SOMETIMES, MY BOYFRIEND and I fight. Usually, our fights aren’t earth-shattering spats that escalate to the point of a breakup or some malicious deed. We argue about the same things any newly shacked-up couple fights about: laundry, money, or leaving the toilet seat up.
However, when we do argue about one of the above, anything else that may have been brewing under the surface comes to a head and it turns into war. These type of fights always end the same way; someone says something offensive (name calling perhaps?), the other throws an explicative and goes off to stew alone.

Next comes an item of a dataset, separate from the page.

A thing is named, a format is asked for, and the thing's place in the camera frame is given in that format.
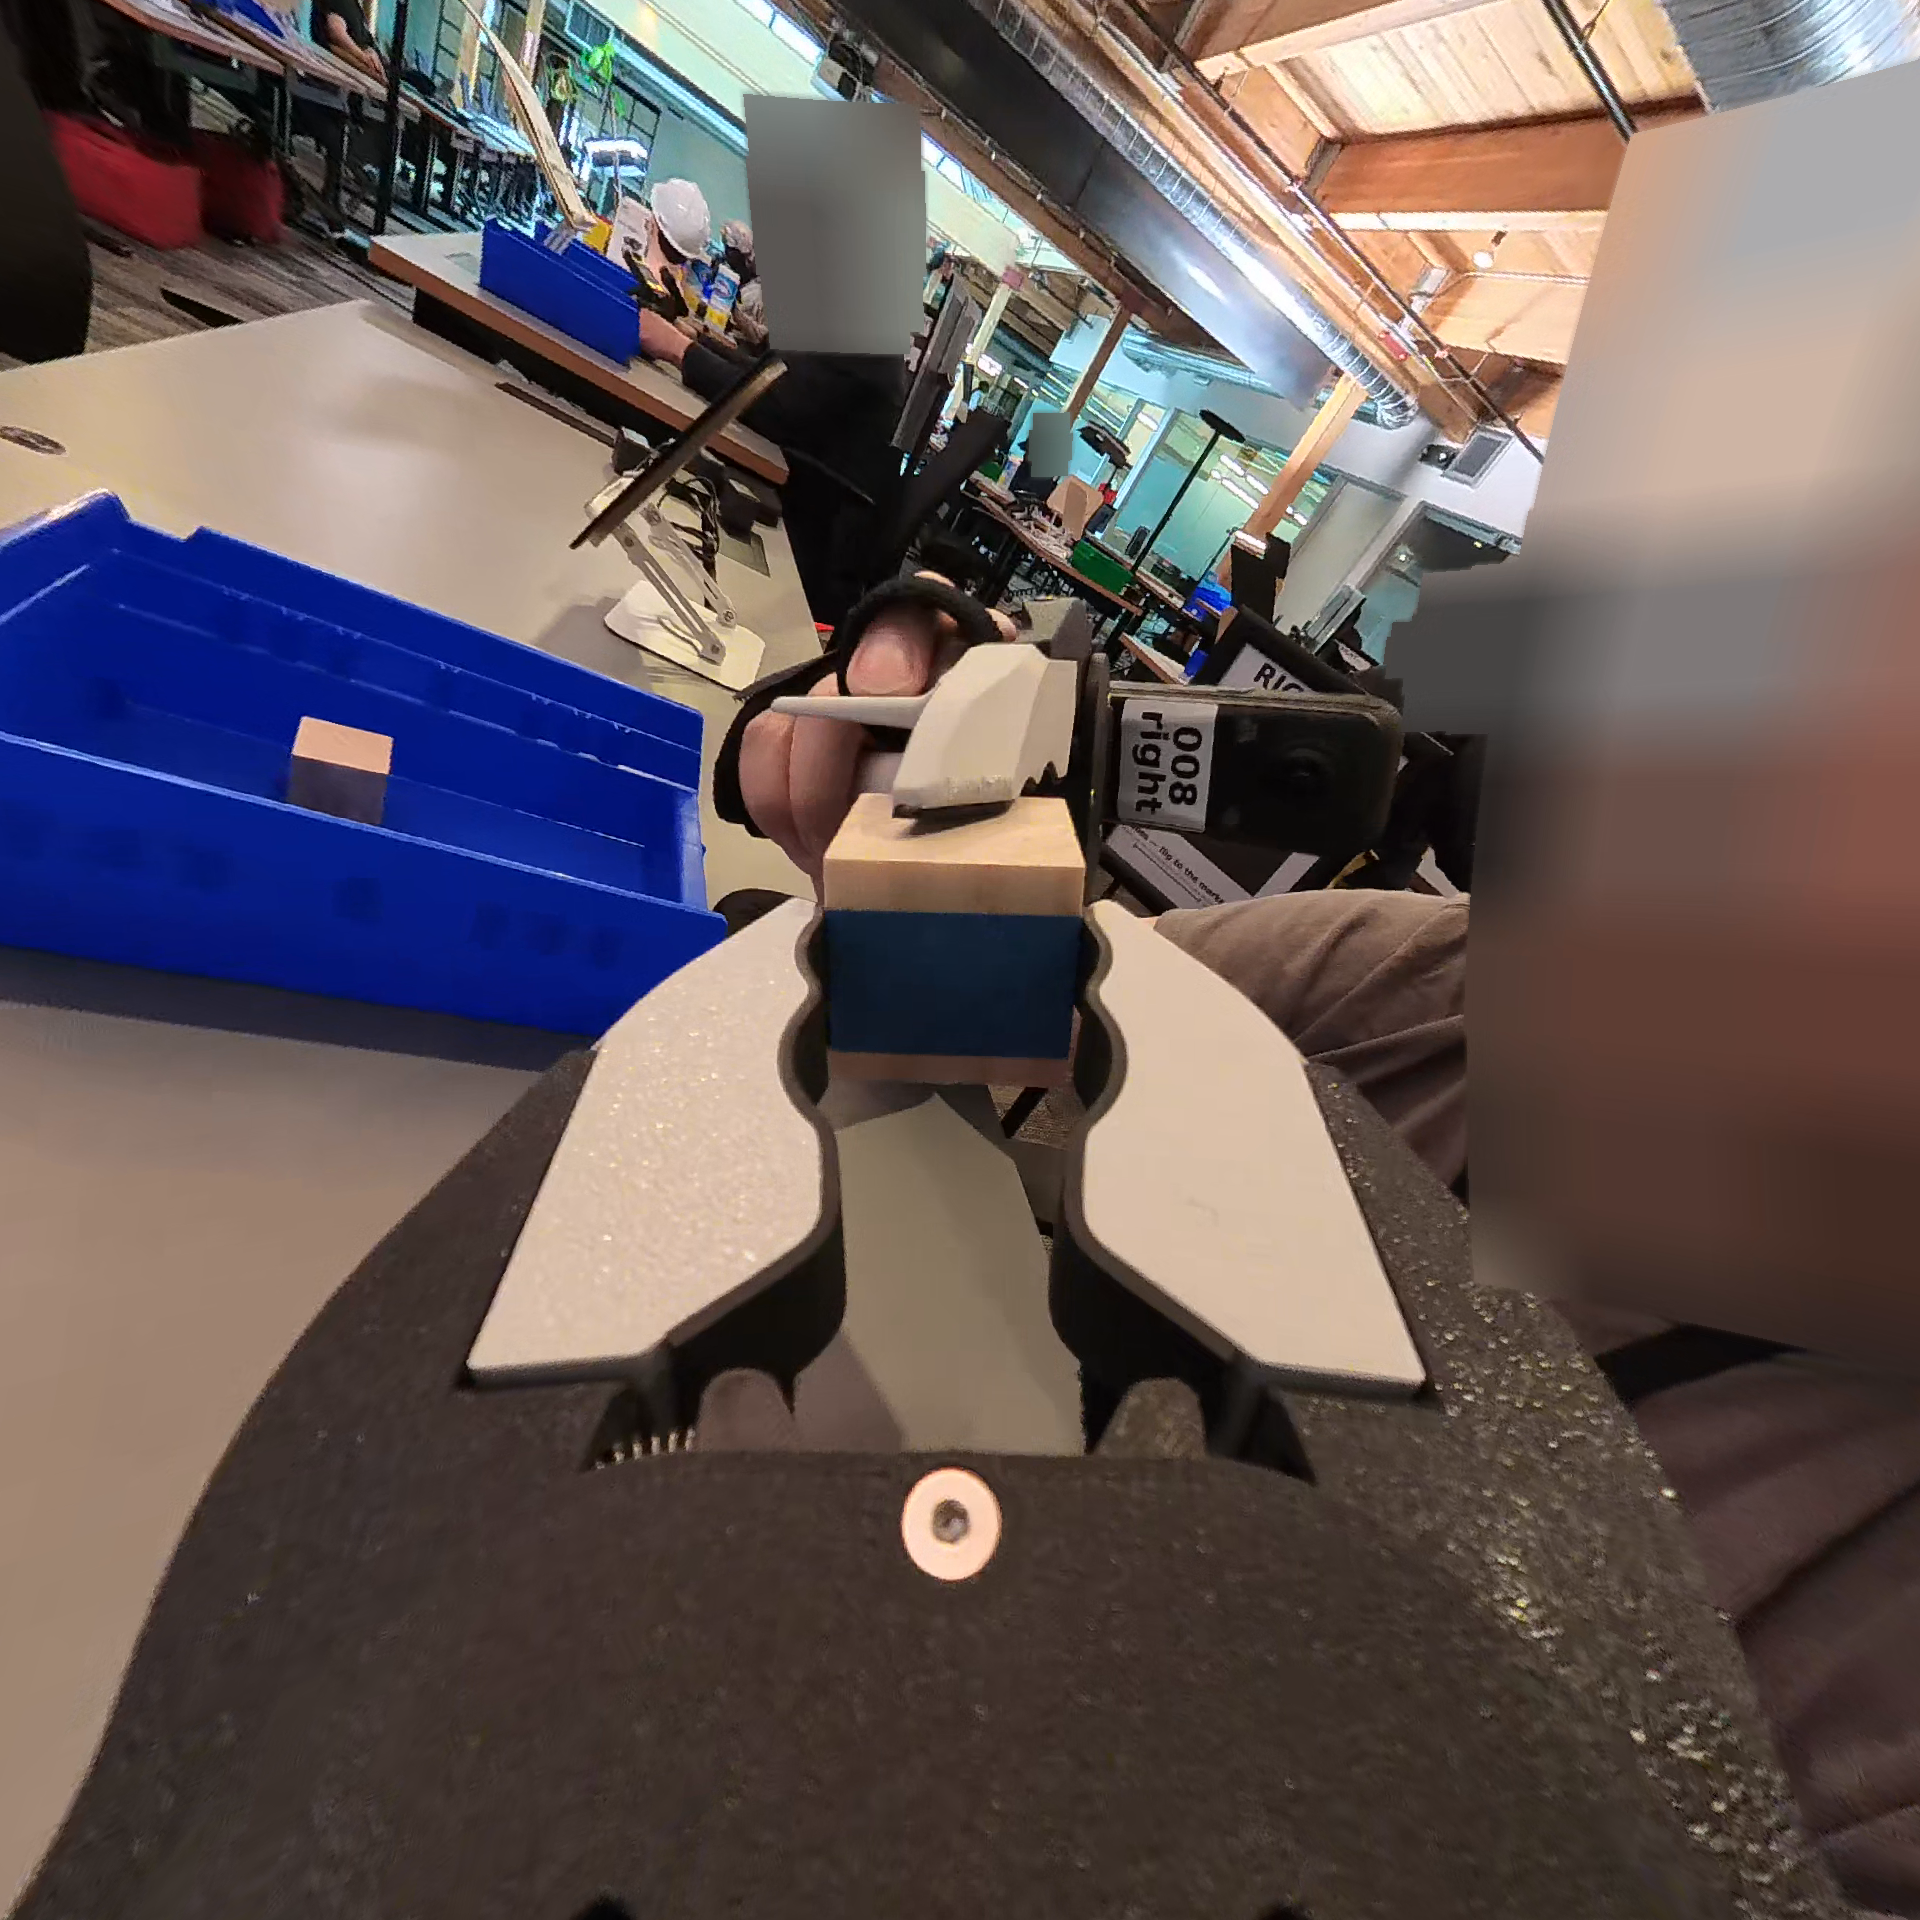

Are we dysfunctional when a little bit of nothing turns into a big something? I asked Ian Kerner, Ph.D., sex therapist and relationship counselor and author, whether we should put down our fighting gloves and just call it a truce before it turns ugly. Or is it better to stay stubborn throughout the night and patch things up the following day?She Comes First: The Thinking Man’s Guide to Pleasuring a Woman
“Strong emotions can hijack our brains and cause us to respond in unproductive ways,” says Kerner. For example; when my boyfriend questions why I’m two hours late for dinner, I get defensive. Then he gets defensive that I’ve gotten defensive about something I should have done (like calling to tell him I was stuck at the office and to eat without me). Then we argue about my tardiness as if it’s the end of the world.
Kerner goes on to say that lashing out and blowing up, or avoiding and holding grudges won’t help you come to a solution about what you’re really fighting about.
I tell Dr. Kerner that whenever I try to muster up the courage to call it a truce and end all the yelling, I’m too stubborn and can’t bring myself to apologize. After all, he was partly wrong for making me feel guilty for having to stay at the office late.